When you transcribe the listing that follows, keep every line exact and skip any picture.

※ ※ ※

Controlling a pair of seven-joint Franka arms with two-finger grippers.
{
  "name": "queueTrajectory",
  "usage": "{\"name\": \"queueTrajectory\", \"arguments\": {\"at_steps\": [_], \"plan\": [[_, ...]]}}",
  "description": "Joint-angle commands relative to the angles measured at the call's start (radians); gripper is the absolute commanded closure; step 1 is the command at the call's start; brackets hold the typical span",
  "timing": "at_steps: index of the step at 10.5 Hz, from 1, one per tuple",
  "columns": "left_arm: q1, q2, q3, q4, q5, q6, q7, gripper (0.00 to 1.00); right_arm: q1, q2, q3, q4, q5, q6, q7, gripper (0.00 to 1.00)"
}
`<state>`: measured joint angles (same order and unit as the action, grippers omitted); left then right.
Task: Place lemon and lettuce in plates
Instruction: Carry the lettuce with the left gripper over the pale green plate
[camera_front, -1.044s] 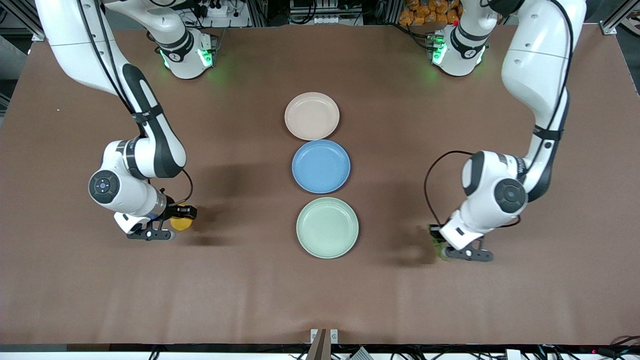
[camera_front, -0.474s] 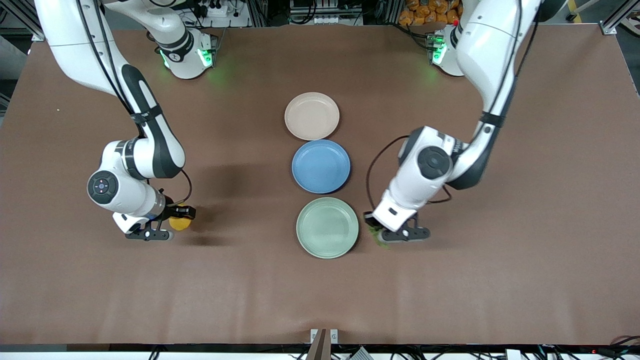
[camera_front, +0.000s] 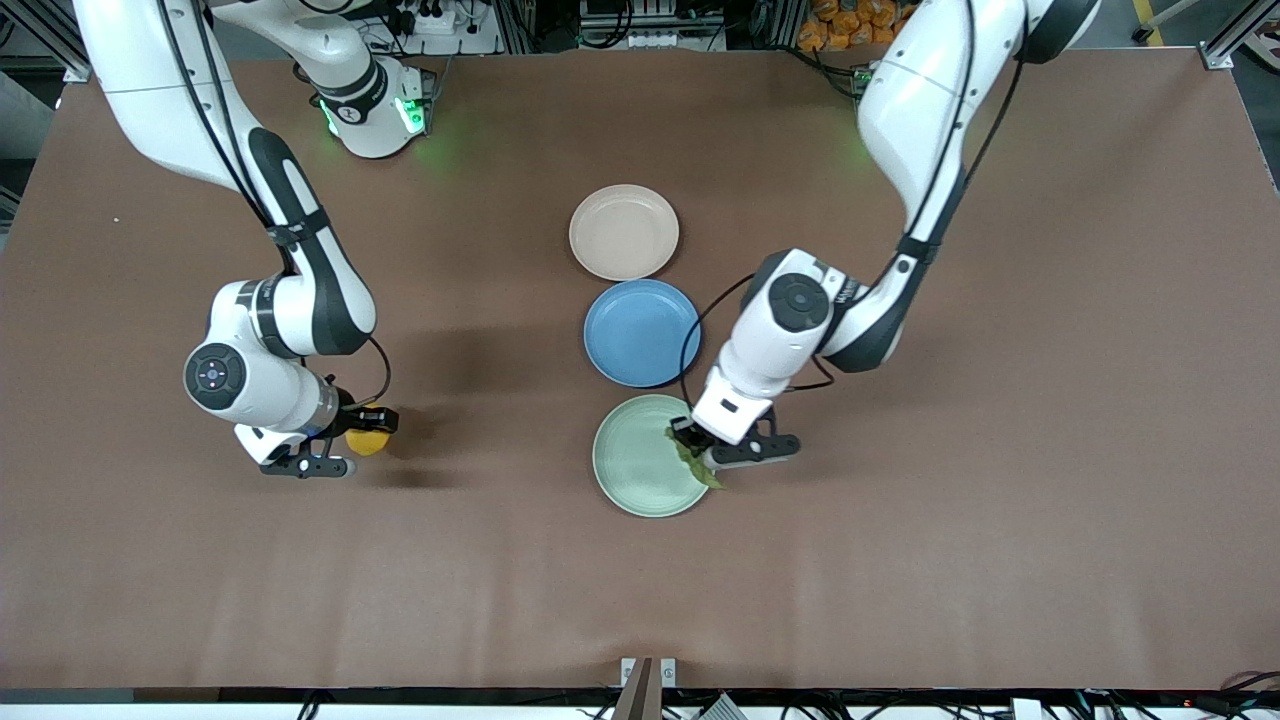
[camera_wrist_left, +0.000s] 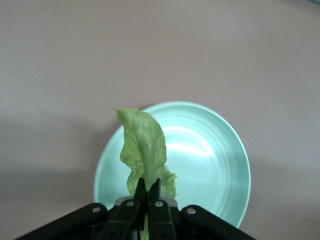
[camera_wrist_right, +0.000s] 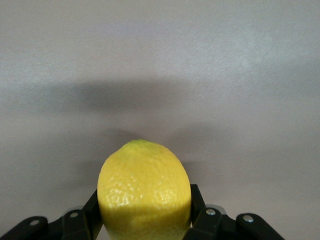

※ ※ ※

_Written reply_
Controlling a pair of seven-joint Franka arms with two-finger grippers.
{
  "name": "queueTrajectory",
  "usage": "{\"name\": \"queueTrajectory\", \"arguments\": {\"at_steps\": [_], \"plan\": [[_, ...]]}}",
  "description": "Joint-angle commands relative to the angles measured at the call's start (radians); gripper is the absolute commanded closure; step 1 is the command at the call's start; brackets hold the typical span",
  "timing": "at_steps: index of the step at 10.5 Hz, from 1, one per tuple",
  "columns": "left_arm: q1, q2, q3, q4, q5, q6, q7, gripper (0.00 to 1.00); right_arm: q1, q2, q3, q4, q5, q6, q7, gripper (0.00 to 1.00)"
}
`<state>`: measured joint angles (same order and unit as the action, grippers omitted); left then right.
Task: Place lemon and lettuce in plates
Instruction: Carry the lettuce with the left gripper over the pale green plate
[camera_front, -1.044s] 
[camera_front, -0.474s] 
[camera_front, +0.000s] 
[camera_wrist_left, +0.000s] 
[camera_wrist_right, +0.000s] 

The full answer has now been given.